Pattern language - introduction
“Master plans fail because they create totalitarian order, not organic order. They are too rigid; they cannot easily adapt to the natural and unpredictable changes that inevitably arise in the life of a community.” – Christopher Alexander
What is pattern language?
It’s a design tool for complex systems, with enough simplicity to allow people to solve small design problems, without losing the connection to the whole. We have to be able to deal with complexity without collapsing it into simplistic notions. Pattern language is an excellent tool for that. From a low-impact perspective, it’s a tool for designing a new economy.
Many people interested in creating a better world talk about holism – looking at things holistically / as a whole. They understand that with a complex system (like the global economy), looking at things in little boxes, reductively, won’t work – we have to look at the system as a whole. However, there are very few practical tools for working in this way. Our brains can’t manage a large range of variables at the same time, so we tend to look at things, and work, in reductive ways. Systems thinkers often produce extremely complicated diagrams, that aren’t helpful for most people, who can find them intimidating.
Complex systems like global ecology or the global economy require holistic, systems thinking if we are to interact with them safely. Complex problems are often called ‘wicked’ problems – and they’re hard. Most tools focus on one part of the problem, and ignore the rest. Disciplines like Permaculture, where practitioners really do design for complexity, without cutting things out, have taken decades to develop, and the community is still small. It’s not easy.
History
Christopher Alexander was a professor of architecture who came up with the pattern language idea in the 1960s. He’d been taking apart complex design problems, solving the simple constituent problems, and figuring out how to arrange the simple solutions as a ‘tree’. He used computers to do it – quite futuristic at the time. His reputation spread, yet he wasn’t driven by a desire for fame or money, but by a desire to make beautiful things. But this method he’d been using didn’t do it.
In 1965 he wrote an essay entitled A City is Not a Tree (here’s the pdf). A tree is a reductive way of mapping something that looks complicated, but actually, there are only a few parts of the map – trunk, branches, twigs and leaves. The branches can’t re-connect to anything once they’ve branched. He realised that this isn’t how real life works. Any component of a complex system performs several roles simultaneously. For example, a door is a way in and out, a boundary, a place to bring furniture and shopping in, welcome people to your home, say goodbye to them when they leave, or check who’s calling, it can make your house look pretty, allow letters to be delivered, stop intruders – and it does all those things even though it’s really just a piece of wood.
This was going against the grain, and against his previous way of working, but he persevered, developed his ideas, and wrote A Pattern Language in 1977, which focuses on architecture (still in its first edition, and still selling well).
What are the benefits of pattern language?

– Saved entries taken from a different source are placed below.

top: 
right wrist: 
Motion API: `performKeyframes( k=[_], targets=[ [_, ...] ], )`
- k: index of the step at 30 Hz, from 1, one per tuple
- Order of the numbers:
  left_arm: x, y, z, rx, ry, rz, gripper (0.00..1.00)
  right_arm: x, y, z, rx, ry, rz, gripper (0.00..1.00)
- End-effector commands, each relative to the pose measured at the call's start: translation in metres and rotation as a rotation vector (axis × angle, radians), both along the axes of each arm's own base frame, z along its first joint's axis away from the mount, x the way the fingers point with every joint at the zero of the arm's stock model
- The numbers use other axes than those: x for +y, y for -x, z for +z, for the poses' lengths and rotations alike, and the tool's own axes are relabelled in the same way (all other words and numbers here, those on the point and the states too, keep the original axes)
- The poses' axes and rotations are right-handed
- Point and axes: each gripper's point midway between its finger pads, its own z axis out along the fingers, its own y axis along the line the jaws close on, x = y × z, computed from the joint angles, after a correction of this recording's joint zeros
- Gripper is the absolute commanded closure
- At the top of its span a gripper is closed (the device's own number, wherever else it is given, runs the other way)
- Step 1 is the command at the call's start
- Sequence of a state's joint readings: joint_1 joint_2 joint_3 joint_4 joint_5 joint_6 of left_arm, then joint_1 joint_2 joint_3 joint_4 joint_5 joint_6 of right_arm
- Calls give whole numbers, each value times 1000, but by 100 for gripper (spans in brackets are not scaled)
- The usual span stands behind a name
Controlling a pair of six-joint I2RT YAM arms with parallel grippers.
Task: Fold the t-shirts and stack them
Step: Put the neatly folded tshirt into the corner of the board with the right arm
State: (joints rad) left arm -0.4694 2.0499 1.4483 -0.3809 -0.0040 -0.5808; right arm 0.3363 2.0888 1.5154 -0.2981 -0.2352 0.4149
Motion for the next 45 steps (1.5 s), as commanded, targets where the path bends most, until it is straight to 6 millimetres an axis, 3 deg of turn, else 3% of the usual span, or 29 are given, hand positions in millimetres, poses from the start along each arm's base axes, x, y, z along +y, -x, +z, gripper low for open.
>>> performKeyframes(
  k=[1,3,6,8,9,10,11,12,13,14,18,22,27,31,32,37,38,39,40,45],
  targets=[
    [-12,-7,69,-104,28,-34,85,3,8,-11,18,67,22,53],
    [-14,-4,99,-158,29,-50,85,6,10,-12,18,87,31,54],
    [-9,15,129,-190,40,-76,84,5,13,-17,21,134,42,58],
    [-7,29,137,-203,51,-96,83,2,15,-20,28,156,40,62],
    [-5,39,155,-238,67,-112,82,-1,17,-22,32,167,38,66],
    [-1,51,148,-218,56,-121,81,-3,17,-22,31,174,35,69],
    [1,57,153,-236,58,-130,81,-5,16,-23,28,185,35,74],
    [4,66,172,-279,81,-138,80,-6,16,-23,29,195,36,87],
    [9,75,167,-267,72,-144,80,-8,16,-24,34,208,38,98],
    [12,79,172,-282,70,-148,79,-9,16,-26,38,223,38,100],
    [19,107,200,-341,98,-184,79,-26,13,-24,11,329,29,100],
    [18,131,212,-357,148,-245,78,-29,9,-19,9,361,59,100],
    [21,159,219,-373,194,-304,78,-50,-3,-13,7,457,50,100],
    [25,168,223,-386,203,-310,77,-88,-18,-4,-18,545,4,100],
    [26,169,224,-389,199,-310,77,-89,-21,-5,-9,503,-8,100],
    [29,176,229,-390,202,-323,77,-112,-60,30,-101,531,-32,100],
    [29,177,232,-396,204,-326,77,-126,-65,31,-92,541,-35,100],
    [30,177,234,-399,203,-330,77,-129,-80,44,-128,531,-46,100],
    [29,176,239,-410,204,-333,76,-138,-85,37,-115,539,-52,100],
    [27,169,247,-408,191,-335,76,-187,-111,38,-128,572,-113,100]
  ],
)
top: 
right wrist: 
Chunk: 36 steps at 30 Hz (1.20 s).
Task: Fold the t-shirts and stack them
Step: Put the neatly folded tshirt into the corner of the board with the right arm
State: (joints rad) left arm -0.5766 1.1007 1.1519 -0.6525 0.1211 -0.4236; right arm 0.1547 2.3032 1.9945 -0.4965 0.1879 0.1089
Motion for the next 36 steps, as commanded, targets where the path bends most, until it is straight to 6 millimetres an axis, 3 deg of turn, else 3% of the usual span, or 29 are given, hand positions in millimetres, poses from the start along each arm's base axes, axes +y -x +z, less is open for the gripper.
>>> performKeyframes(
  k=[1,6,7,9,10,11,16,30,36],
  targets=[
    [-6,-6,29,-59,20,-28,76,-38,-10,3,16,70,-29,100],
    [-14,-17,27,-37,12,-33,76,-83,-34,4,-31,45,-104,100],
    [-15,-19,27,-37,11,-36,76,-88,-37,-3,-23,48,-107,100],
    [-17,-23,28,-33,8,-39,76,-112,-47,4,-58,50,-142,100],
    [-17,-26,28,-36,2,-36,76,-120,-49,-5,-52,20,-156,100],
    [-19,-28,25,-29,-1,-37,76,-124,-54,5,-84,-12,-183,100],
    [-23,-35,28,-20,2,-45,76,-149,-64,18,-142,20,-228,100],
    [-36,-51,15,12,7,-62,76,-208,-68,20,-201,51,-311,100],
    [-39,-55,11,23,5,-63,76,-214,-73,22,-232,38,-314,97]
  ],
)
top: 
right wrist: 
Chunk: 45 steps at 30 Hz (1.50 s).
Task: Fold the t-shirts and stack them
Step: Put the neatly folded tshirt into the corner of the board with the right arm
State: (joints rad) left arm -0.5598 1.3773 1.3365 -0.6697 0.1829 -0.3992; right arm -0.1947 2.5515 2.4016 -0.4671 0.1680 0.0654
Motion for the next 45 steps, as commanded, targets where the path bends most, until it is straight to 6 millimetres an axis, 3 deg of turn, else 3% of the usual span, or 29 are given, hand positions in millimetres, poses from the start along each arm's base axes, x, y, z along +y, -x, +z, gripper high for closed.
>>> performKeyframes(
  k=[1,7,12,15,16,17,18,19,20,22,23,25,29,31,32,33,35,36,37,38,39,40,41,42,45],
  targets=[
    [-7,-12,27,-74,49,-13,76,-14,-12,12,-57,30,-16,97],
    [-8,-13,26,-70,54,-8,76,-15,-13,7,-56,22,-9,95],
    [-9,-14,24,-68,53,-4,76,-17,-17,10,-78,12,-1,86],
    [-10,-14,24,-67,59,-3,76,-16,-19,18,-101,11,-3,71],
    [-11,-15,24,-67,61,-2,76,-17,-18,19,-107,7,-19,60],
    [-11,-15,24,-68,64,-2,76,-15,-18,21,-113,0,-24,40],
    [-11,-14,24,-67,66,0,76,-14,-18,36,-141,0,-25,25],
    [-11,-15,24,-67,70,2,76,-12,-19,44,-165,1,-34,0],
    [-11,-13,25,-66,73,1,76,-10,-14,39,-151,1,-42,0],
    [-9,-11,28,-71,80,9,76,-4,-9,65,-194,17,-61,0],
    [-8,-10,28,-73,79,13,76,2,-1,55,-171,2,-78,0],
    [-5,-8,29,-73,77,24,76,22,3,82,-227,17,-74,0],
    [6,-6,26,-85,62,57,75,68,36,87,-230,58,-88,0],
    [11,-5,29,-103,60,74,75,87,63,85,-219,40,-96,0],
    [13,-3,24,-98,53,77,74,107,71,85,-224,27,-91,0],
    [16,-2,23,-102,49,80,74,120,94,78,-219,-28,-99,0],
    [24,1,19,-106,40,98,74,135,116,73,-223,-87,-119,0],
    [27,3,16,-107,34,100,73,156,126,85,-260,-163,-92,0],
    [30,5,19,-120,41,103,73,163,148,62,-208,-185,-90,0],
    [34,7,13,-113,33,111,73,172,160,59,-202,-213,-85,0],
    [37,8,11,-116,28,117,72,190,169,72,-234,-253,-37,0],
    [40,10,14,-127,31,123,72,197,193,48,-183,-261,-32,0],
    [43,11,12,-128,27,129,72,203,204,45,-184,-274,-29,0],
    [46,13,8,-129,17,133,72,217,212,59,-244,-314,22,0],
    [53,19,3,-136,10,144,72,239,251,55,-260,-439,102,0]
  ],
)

Design can happen in various ways: with a reductivist focus – like minimising costs and maximising profits, or on maximising the number of vehicles past a certain point in the shortest time possible; with a top-down, centrally-planned approach; or with an artistic approach, relying on creative people to come up with solutions. Often, it’s people using this creative approach who tweak things so that they get better, in an evolutionary way. Another approach is to let things grow organically from the grassroots – the way most towns were originally built. This grassroots approach has been suppressed by modernity and capitalism, even though medieval Italian towns (say) are among the most beautiful, walkable, sustainable and vibrant places to live, in ways that centrally-planned cities can never be. Pattern language can help recreate the grassroots, organic approach that has served us so well in the past, but now including things like good sanitation, internet etc.

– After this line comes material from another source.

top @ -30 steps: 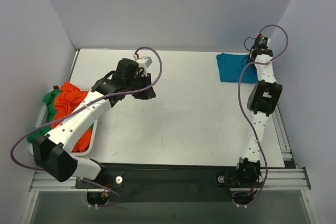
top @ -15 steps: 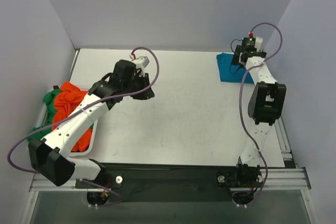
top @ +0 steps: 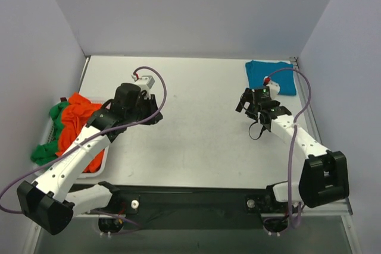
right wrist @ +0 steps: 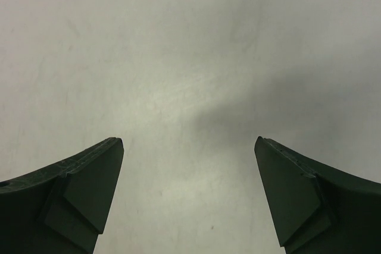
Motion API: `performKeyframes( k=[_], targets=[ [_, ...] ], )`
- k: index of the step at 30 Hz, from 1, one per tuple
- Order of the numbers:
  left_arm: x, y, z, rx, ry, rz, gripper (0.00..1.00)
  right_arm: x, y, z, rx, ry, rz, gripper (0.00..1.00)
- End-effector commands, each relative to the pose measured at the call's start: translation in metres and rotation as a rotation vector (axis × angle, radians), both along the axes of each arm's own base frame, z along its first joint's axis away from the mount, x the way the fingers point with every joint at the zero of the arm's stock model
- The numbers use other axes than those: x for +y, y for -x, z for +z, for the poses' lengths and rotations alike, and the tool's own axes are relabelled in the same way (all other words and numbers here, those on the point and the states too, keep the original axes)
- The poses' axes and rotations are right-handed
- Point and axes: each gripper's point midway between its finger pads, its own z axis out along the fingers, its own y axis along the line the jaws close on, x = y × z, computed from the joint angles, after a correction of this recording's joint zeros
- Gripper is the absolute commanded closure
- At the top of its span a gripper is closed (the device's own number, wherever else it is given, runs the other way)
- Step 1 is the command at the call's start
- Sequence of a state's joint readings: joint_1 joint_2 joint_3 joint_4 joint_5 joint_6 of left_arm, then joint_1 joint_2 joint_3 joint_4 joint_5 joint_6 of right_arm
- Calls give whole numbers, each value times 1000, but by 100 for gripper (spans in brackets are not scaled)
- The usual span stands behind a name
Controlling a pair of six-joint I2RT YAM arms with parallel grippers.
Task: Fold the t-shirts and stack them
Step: Put the neatly folded tshirt into the corner of the board with the right arm
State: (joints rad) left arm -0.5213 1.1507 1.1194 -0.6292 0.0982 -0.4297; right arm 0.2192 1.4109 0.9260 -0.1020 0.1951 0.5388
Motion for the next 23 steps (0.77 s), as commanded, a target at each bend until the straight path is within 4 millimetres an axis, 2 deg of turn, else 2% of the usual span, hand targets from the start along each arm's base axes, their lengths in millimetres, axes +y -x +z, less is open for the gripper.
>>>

It can help us design an economy without reductively focusing on single metrics like GDP growth. An understanding of the effects of perpetual GDP growth on global ecological systems can help us understand that we have to move away from a perpetually-growing economy. Rational design of components of a system, and understanding the effects on the system of those designs, is crucial at this point in our history, where more and more irrational design can destroy nature and really harm us. Pattern language can be used to look at everything from ‘what is a coin, a token, a voucher, a promise?’ etc. to emergent patterns such as ‘what is a regenerative economy that doesn’t destroy nature or concentrate wealth in very few hands?’.
Alexander’s book, A Pattern Language, doesn’t have to be read from front to back. It can be dipped into, and different sections link to others, like a wiki. In fact, wikis probably wouldn’t exist if not for Alexander. Ward Cunningham, inventor of the wiki concept, cited him as a major influence.
What can I do?
Read A Pattern Language (pdf).
Pattern language is optimally-designed for human systems that are necessarily complex. The economy is a good example, as is Alexander’s field – architecture – but it can also be used in education, software, human-computer interaction, governance and meetings / human-human interaction. Generally, pattern languages can be used wherever humans want to make things different in a complex environment.
If you work in any of these fields, and more, it’s a very interesting way of helping design components of your work in a holistic way. For us, pattern language is a tool for system change – change as in replacement, not reform. No component patterns of the new system are dominant or subservient – they’re all necessary in their own right.
If you read Alexander’s book (and/or the companion volume, The Timeless Way of Building, which provides a more emotional, philosophical way into the subject) you’ll gain an understanding of systems thinking, and how different elements of a system relate to each other – how patterns contribute to patterns of wider scope, and are made up of patterns of smaller scope. It can help people engage with complex systems (like the economy, for example) confidently. By using pattern language, you’ll be able to design better doors, buildings, gardens, smallholdings, software, products, energy systems, lessons, meetings, facilitation, governance, businesses, DAOs – anything.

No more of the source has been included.